[What you have to do] Say how many lines of the listing below include the word "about", with no other output.

+++++

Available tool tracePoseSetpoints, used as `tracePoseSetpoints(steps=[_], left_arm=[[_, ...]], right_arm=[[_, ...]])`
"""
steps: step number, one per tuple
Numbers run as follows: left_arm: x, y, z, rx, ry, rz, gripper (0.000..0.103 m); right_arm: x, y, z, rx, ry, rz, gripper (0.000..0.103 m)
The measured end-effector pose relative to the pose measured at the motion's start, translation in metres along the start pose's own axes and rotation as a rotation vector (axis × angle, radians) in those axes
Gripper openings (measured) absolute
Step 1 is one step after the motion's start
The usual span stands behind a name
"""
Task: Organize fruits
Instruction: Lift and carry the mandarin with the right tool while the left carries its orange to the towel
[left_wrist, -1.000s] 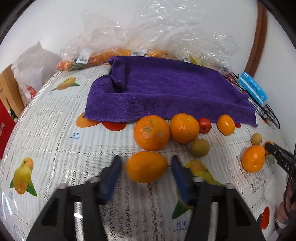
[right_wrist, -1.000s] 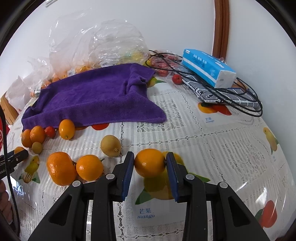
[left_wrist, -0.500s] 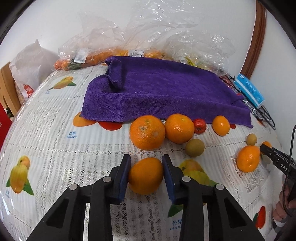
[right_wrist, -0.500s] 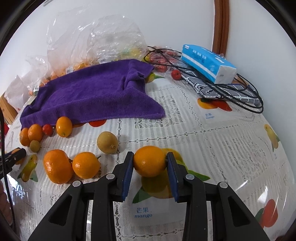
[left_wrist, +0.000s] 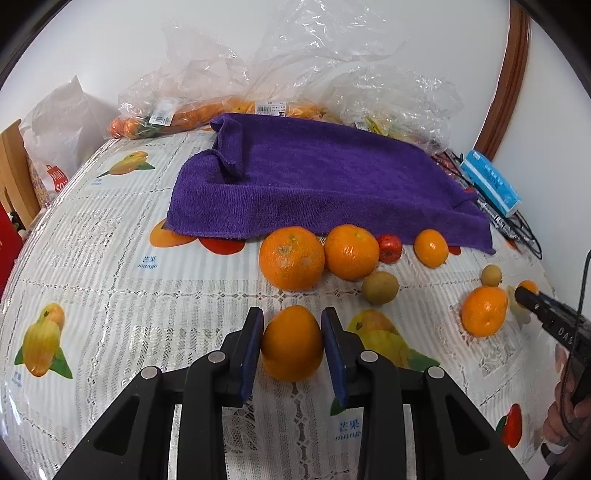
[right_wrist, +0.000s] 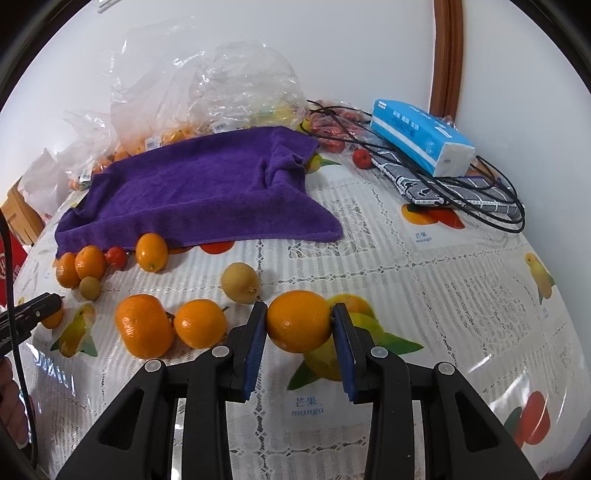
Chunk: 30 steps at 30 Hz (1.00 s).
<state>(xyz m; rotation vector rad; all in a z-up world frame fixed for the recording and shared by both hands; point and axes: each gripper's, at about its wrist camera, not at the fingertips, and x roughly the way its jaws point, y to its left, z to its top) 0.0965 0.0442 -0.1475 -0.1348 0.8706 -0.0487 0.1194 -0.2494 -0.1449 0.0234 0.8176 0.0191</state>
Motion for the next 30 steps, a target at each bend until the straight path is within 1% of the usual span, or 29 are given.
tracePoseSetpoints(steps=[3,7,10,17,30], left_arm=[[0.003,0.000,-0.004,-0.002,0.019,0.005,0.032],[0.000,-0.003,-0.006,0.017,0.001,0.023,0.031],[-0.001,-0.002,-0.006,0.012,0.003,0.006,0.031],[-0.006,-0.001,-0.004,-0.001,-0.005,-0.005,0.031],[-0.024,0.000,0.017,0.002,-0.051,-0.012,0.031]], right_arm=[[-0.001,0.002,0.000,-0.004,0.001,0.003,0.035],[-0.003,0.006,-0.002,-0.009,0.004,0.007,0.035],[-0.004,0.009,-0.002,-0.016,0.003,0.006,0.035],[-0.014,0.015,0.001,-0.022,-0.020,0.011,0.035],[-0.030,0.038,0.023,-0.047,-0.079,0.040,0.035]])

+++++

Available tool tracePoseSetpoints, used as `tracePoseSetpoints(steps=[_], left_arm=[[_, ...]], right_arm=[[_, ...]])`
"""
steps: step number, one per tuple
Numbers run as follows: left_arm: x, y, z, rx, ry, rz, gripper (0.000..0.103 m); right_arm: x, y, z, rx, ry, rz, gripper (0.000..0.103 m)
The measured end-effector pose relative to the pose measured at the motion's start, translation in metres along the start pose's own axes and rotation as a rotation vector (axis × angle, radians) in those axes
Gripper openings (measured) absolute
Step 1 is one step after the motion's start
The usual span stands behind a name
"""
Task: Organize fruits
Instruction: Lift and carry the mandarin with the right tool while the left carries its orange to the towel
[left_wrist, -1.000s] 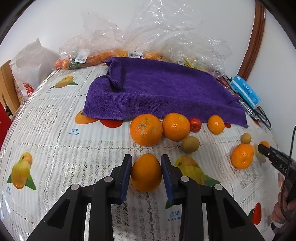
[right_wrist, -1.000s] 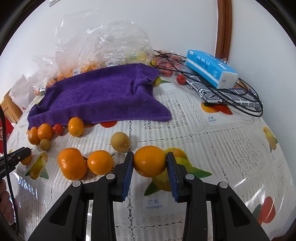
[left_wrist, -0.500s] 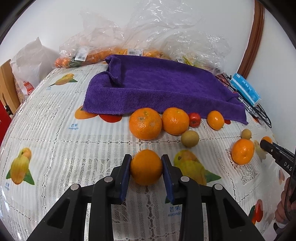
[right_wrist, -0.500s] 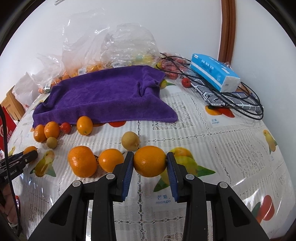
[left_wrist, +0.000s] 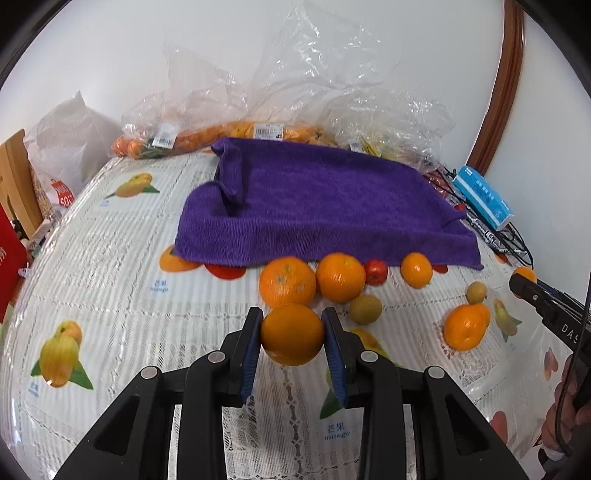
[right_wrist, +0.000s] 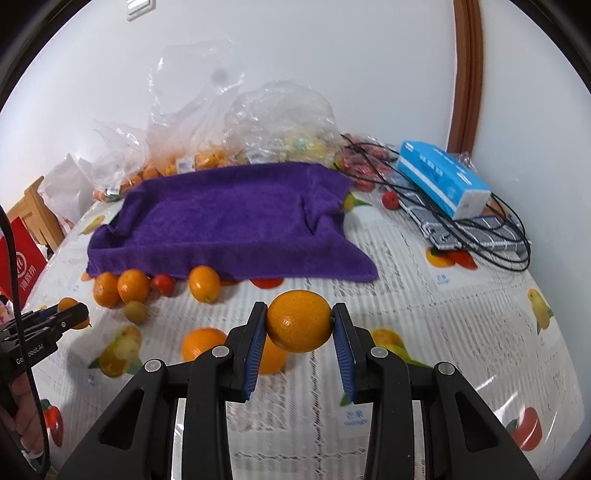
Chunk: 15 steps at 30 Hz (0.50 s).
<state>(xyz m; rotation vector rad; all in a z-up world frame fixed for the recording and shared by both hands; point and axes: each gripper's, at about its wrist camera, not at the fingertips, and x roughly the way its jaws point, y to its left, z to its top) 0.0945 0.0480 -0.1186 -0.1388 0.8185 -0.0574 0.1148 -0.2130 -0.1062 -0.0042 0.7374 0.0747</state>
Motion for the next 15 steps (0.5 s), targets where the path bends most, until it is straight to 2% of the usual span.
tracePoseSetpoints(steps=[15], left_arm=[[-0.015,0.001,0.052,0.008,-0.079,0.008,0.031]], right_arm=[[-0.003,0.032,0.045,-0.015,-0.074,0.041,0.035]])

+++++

[Output below] 2